The argument of tiredness, boredom or exhaustion of living should come as no surprise to us, except today that we are as close to prolonging the longevity of the human being as ever before, thanks to – or despite – the advances in biotechnology. Suicide can have a connotation of freedom and true autonomy when the permanence of life becomes an eternal condemnation. This is what Bernard Williams is talking about in Problems of the Self. Philosophical texts: 1956-1972 when he refers to tedium to immortality, arguing that “death is not necessarily an evil, and not only in the sense that almost everyone would accept it, when death seeks an end to great suffering, but in the most intimate sense that it may be a good thing not to live too long”. While the development of this argument is around immortality, who can establish what is too long?
During the hundreds of conversations about the death I have had with Project Mokita, I have never met anyone who wants to live forever. Quite the opposite. Rather, the focus has been on having a quiet death, no pain, no suffering, no distress, no loneliness. But dying in itself seems to be something finally desirable. This is precisely why it is so important to think and talk about death, both of others and of oneself, because it allows us to reflect on life itself, and everything around it from start to finish. Without these conversations, there is no law or regulation that is able to interpret and cover exactly the vital yearnings of people to achieve a good death in peace and dignity, respecting what each person understands for good death.
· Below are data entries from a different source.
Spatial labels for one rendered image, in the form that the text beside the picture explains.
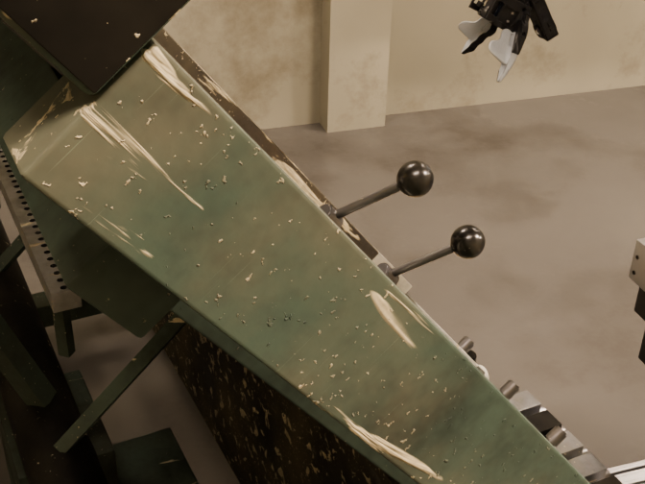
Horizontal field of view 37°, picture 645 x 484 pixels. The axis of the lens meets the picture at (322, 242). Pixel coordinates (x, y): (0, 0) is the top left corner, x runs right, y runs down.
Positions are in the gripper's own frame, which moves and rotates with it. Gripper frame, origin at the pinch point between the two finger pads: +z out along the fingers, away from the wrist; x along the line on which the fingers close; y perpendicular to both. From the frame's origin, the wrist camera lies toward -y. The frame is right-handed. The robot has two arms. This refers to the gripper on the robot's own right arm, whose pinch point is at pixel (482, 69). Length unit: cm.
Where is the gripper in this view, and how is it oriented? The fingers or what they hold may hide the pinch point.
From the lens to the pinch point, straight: 182.5
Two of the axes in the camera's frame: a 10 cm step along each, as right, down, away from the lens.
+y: -8.3, -2.7, -4.8
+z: -4.6, 8.2, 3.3
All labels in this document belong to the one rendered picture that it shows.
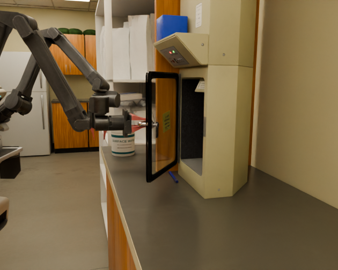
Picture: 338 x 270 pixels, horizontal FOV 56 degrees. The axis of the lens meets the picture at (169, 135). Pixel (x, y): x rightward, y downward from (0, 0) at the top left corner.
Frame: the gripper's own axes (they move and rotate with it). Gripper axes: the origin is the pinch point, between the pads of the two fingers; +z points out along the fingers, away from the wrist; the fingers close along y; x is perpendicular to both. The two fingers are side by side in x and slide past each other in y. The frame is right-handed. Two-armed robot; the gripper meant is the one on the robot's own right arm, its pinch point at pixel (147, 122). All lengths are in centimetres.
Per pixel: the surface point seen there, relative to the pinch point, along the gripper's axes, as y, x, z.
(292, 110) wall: 5, -4, 60
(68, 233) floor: -119, 161, -40
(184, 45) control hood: 26.9, -17.4, 8.7
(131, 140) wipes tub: -16, 54, 2
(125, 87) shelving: 11, 207, 17
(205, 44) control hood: 27.7, -17.5, 16.0
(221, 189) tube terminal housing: -22.8, -16.9, 24.2
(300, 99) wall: 9, -9, 60
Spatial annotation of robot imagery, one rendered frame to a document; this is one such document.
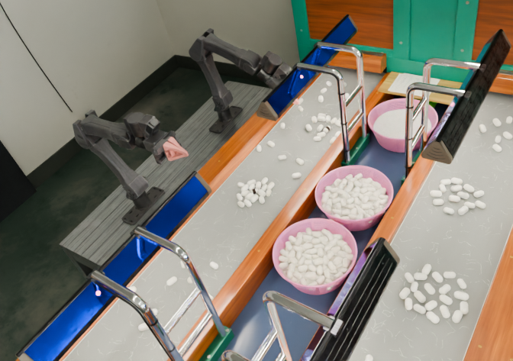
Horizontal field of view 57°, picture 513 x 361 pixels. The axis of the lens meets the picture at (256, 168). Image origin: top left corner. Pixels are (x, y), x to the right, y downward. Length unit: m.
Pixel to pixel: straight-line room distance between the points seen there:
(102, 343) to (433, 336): 0.95
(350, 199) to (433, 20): 0.82
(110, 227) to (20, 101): 1.63
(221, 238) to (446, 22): 1.20
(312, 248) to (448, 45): 1.02
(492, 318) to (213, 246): 0.86
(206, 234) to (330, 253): 0.44
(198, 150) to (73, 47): 1.69
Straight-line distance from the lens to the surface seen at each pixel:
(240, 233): 1.65
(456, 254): 1.55
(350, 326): 1.01
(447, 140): 1.36
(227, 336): 1.47
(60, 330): 1.21
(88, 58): 3.67
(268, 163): 1.87
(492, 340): 1.39
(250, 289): 1.54
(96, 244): 1.95
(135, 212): 1.97
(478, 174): 1.79
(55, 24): 3.51
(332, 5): 2.23
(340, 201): 1.68
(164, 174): 2.09
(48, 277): 2.96
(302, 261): 1.52
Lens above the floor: 1.97
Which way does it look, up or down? 41 degrees down
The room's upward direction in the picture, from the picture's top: 15 degrees counter-clockwise
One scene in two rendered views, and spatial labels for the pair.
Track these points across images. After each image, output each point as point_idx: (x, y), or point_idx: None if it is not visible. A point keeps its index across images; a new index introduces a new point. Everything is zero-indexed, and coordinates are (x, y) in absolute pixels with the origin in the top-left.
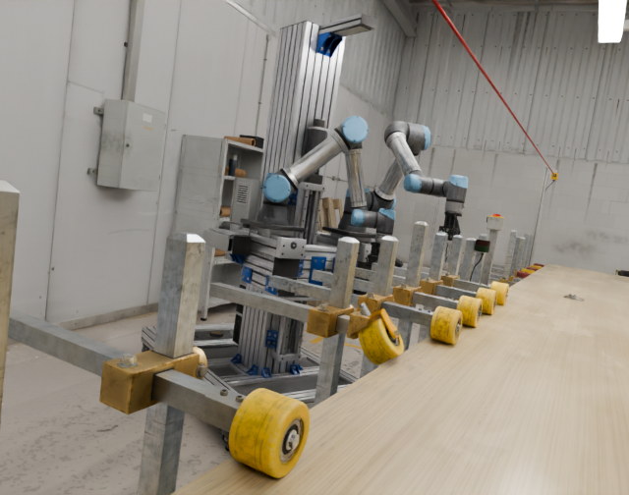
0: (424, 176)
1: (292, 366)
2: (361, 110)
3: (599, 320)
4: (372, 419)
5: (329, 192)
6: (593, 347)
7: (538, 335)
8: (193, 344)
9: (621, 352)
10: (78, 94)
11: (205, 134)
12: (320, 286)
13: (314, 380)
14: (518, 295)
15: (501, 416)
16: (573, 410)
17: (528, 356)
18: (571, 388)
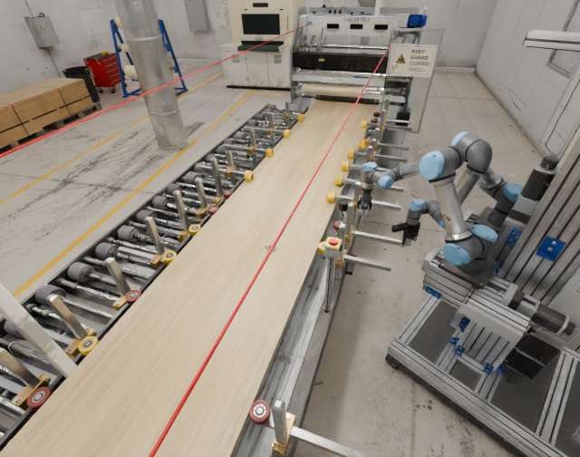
0: (396, 168)
1: (457, 337)
2: None
3: (284, 203)
4: (356, 134)
5: None
6: (306, 170)
7: (322, 172)
8: (564, 363)
9: (298, 170)
10: None
11: None
12: (390, 157)
13: (437, 344)
14: (313, 231)
15: (339, 139)
16: (326, 143)
17: (329, 158)
18: (323, 149)
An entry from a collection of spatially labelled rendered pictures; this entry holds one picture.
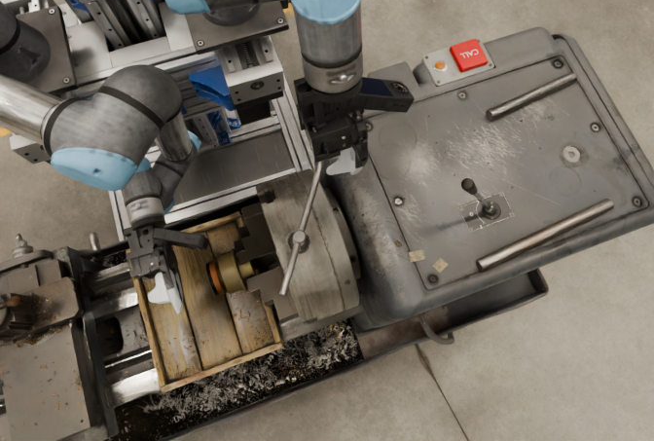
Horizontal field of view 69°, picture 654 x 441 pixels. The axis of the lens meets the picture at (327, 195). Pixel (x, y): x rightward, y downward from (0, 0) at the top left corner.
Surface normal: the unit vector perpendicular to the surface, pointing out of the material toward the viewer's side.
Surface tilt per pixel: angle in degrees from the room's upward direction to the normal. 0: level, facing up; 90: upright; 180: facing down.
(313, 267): 26
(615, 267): 0
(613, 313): 0
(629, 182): 0
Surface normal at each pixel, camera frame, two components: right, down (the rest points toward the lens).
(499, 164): 0.02, -0.29
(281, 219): -0.05, -0.48
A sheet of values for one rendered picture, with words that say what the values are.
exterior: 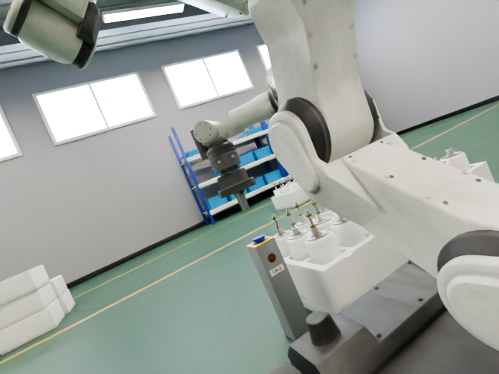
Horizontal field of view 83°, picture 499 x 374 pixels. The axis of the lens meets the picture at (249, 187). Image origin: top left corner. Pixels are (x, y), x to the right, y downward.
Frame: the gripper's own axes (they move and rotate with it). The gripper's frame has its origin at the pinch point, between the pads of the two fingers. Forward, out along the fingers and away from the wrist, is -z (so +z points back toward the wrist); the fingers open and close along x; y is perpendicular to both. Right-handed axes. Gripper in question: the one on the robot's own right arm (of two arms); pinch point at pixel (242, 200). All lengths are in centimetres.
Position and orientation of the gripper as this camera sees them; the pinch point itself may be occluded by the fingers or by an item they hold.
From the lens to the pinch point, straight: 87.0
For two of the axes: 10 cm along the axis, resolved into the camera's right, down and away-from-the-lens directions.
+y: -3.6, 1.8, -9.2
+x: -8.5, 3.6, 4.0
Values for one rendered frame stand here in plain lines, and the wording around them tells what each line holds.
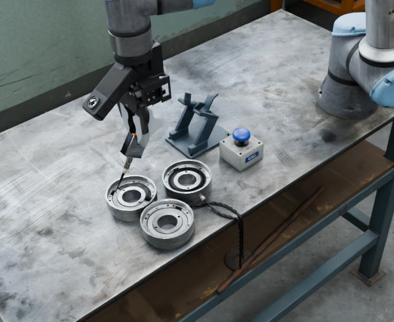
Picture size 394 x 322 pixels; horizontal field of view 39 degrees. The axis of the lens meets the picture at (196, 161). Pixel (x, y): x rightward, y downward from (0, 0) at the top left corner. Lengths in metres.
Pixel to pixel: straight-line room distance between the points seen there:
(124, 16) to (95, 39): 1.95
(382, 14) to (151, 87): 0.46
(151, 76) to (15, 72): 1.76
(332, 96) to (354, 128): 0.09
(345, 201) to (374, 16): 0.59
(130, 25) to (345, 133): 0.62
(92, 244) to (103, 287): 0.11
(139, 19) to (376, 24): 0.48
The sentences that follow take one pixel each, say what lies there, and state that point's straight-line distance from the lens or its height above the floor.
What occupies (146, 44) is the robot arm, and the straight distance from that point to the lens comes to 0.99.
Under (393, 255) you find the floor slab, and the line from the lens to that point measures 2.19.
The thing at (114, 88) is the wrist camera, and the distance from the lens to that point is 1.00.
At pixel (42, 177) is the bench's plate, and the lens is 1.29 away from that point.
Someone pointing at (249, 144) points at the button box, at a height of 0.85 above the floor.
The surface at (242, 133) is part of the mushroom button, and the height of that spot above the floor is 0.87.
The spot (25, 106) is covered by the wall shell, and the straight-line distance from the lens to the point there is 2.87.
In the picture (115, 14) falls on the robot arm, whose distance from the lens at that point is 0.96.
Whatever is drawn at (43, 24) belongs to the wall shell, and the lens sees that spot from 2.74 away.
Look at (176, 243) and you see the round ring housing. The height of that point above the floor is 0.82.
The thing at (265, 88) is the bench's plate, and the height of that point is 0.80.
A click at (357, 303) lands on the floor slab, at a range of 2.03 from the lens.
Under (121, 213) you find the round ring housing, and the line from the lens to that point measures 1.12.
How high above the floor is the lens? 1.63
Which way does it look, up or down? 41 degrees down
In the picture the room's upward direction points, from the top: 4 degrees counter-clockwise
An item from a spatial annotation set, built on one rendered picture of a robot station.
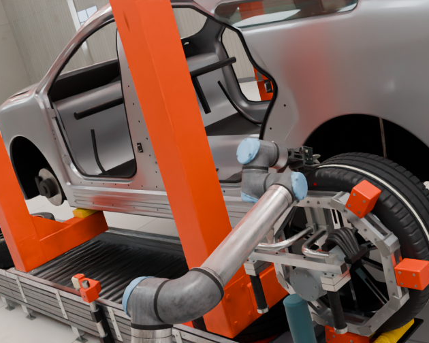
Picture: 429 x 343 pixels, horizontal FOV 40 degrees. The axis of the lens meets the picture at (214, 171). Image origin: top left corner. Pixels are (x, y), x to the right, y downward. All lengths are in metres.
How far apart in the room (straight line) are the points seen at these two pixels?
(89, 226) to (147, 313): 2.72
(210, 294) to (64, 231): 2.74
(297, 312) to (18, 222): 2.30
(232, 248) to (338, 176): 0.61
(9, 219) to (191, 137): 1.99
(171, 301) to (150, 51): 1.01
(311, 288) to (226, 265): 0.55
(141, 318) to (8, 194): 2.50
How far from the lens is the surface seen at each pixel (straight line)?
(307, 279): 2.06
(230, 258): 1.61
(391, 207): 2.03
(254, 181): 1.94
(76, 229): 4.23
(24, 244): 4.06
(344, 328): 1.98
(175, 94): 2.23
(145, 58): 2.22
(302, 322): 2.25
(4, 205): 3.98
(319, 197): 2.07
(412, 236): 2.04
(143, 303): 1.59
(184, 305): 1.53
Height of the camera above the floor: 1.81
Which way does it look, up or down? 15 degrees down
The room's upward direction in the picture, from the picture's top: 15 degrees counter-clockwise
These experiences should help us make sure we make the best possible decisions as a society. Having legislation for euthanasia and assisted suicide necessarily requires ensuring all the palliative care that can be afforded to those who require them, as well as the appropriate procedural safeguards to carry out unimpeachably and without defects or legal difficulties each request for help to end a life. As the experience of other countries shows, much of the complexity of these dilemmas will go through a policy implementation that is respectful, transparent and fair.
However, it is necessary to understand from the outset as a society that, if a law like this is passed on the basis of the right to death from the argument of human autonomy, it cannot be positioned under the eaves of compassion for those who suffer only, but it must be understood that, in the absence of extreme pain, there may be cases of people who want to exercise the autonomy of giving up their lives for different reasons. This may make some people doubt to support law enforcement, but experience shows us that people seeking help to die make use of their autonomy incluse outside of those cases of extreme suffering. Complex may be to understand or empathize for some people who want to die, but as Albert Camus rightly said, suicide is the great philosophical question of the human being, and what may be more complex than trying to answer that question for another.
The content poured into this opinion column is the sole responsibility of its author, and does not necessarily reflect the editorial line or position of El Mostrador.